Personal information
- Born: August 8, 1986 (age 39) Woodbury, New Jersey, U.S.
- Listed height: 5 ft 11 in (1.80 m)
- Listed weight: 257 lb (117 kg)

Career information
- High school: Woodbury
- College: Wisconsin
- NFL draft: 2009: undrafted

Career history
- Cincinnati Bengals (2009)*; Tampa Bay Buccaneers (2009–2010); Cincinnati Bengals (2010–2013); Cleveland Browns (2014)*;
- * Offseason and/or practice squad member only

Career NFL statistics
- Receptions: 6
- Receiving yards: 28
- Receiving touchdowns: 1
- Stats at Pro Football Reference

= Chris Pressley =

American football player (born 1986)

Chris Pressley (born August 8, 1986) is an American former professional football player who was a fullback in the National Football League (NFL). He went undrafted in the 2009 NFL draft after playing college football for five years with the Wisconsin Badgers. Pressley's maximum back squat weight is 770 pounds (349 kg), and he has been videotaped squatting 605 pounds nine times in a row with no assistive equipment.

==Early life==
Pressley, a 5'11", 260-pound fullback, was born and raised in Woodbury, New Jersey, just outside Philadelphia. He was selected as All-County, All-South Jersey and All-State during his senior year in 2003–04 while playing for Woodbury High School. His high school football coach was former Pittsburgh Steelers linebacker Zack Valentine, who won Super Bowl XIV as a member of the famous "Steel Curtain" defense.

==College career==
From 2004 to 2009, Pressley played for the Badgers under head coaches Barry Alvarez (2004–05) and Bret Bielema (2005–09). A broken ankle just before the start of the 2005 season sidelined him for the year, so he used his redshirt eligibility and stayed for one extra season. Pressley's collegiate statistics were not outstanding, but his hard work ethic and willingness to sacrifice his body landed him on an NFL roster after going undrafted in 2009.

==Professional career==
===Cincinnati Bengals (first stint)===
In 2009, Pressley was signed as an undrafted free agent by the Cincinnati Bengals. His attempt to make the Bengals' roster was chronicled on the HBO series Hard Knocks: Training Camp with the Cincinnati Bengals. Pressley failed to make the final cut, but was signed to the Bengals' practice squad after he cleared waivers.

===Tampa Bay Buccaneers===
On October 28, 2009, Pressley was signed off the Bengals' practice squad to the active roster of the Tampa Bay Buccaneers.

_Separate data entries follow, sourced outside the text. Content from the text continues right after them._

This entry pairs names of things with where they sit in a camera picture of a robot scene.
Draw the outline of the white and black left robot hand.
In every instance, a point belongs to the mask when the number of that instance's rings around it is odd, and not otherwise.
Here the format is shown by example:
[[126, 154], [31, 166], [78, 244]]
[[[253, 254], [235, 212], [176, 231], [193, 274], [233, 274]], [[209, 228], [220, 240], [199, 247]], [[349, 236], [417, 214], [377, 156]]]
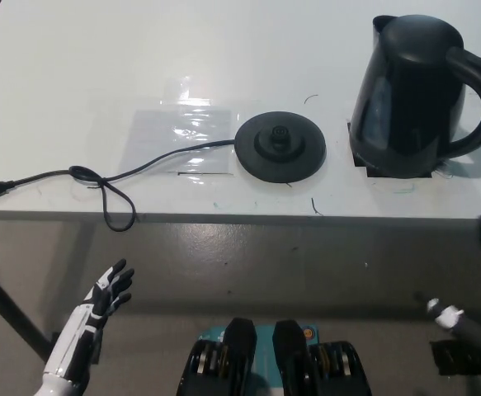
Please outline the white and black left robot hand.
[[84, 380], [101, 344], [108, 318], [131, 298], [134, 269], [121, 259], [96, 281], [75, 307], [45, 365], [45, 374], [72, 384]]

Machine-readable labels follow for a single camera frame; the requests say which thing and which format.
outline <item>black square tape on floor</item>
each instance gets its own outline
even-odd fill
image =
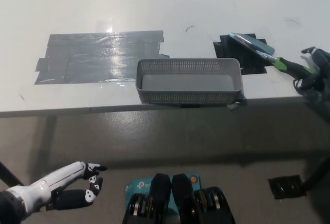
[[[246,34],[256,38],[255,34]],[[245,74],[267,73],[265,67],[271,66],[267,61],[262,60],[257,54],[235,41],[229,35],[220,36],[220,42],[214,42],[214,49],[217,58],[235,58],[241,65],[241,72]]]
[[[299,175],[268,179],[275,199],[297,198],[306,196],[303,182]]]

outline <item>robot finger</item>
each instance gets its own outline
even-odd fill
[[[61,192],[48,210],[72,210],[88,207],[93,204],[102,188],[103,179],[97,178],[89,189],[72,189]]]
[[[99,175],[99,171],[105,171],[107,168],[100,164],[95,163],[84,163],[85,164],[85,171],[84,175],[82,176],[83,179],[89,179],[94,175]]]

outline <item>robotic hand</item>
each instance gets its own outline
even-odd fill
[[[62,167],[29,186],[15,186],[0,192],[0,223],[21,223],[45,206],[47,210],[70,210],[90,206],[102,189],[99,164],[75,162]],[[89,180],[86,190],[65,188],[78,179]]]
[[[322,101],[330,100],[330,53],[309,47],[302,50],[303,54],[310,54],[313,62],[320,69],[318,74],[308,78],[294,80],[293,85],[297,91],[314,89],[322,93]]]

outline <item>black mechanical part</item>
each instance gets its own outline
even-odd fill
[[[0,223],[20,224],[25,217],[22,201],[8,191],[0,192]]]
[[[163,224],[171,195],[171,180],[158,173],[151,181],[149,194],[131,196],[122,224]]]
[[[194,210],[201,215],[199,224],[235,224],[228,202],[218,187],[196,190],[193,195],[200,208]]]
[[[185,174],[172,179],[172,192],[181,224],[235,224],[222,191],[211,187],[193,191]]]

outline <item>white robotic arm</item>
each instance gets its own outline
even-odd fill
[[[2,193],[6,199],[9,197],[13,201],[14,209],[22,209],[20,220],[24,220],[43,206],[48,210],[85,207],[91,205],[99,194],[103,179],[97,177],[98,171],[104,170],[106,167],[99,164],[75,162],[53,171],[29,186],[15,186]],[[90,188],[64,191],[68,185],[78,179],[89,179]]]

On November 22, Pressley made his NFL regular season debut for the Buccaneers in a 38–7 loss to the New Orleans Saints. Pressley's first career carry came two weeks later on December 6 in a game against the Carolina Panthers. After starting the 2010 season with the Buccaneers and playing in three games, he was waived on October 23.

===Cincinnati Bengals (second stint)===
Cincinnati then re-signed him, and on December 10 was promoted to their roster after cornerback Rico Murray sustained an ankle injury.

Pressley started 10 games for the Bengals in 2011. In March 2012, he signed a two-year contract extension with the team. On September 30, 2012, Pressley scored his first career touchdown when he caught a 1-yard touchdown pass from Andy Dalton in a 27–10 win over the Jacksonville Jaguars.

Pressley was waived on December 10, 2013.

===Cleveland Browns===
Pressley was signed by the Cleveland Browns on April 14, 2014. He was released on May 19, 2014.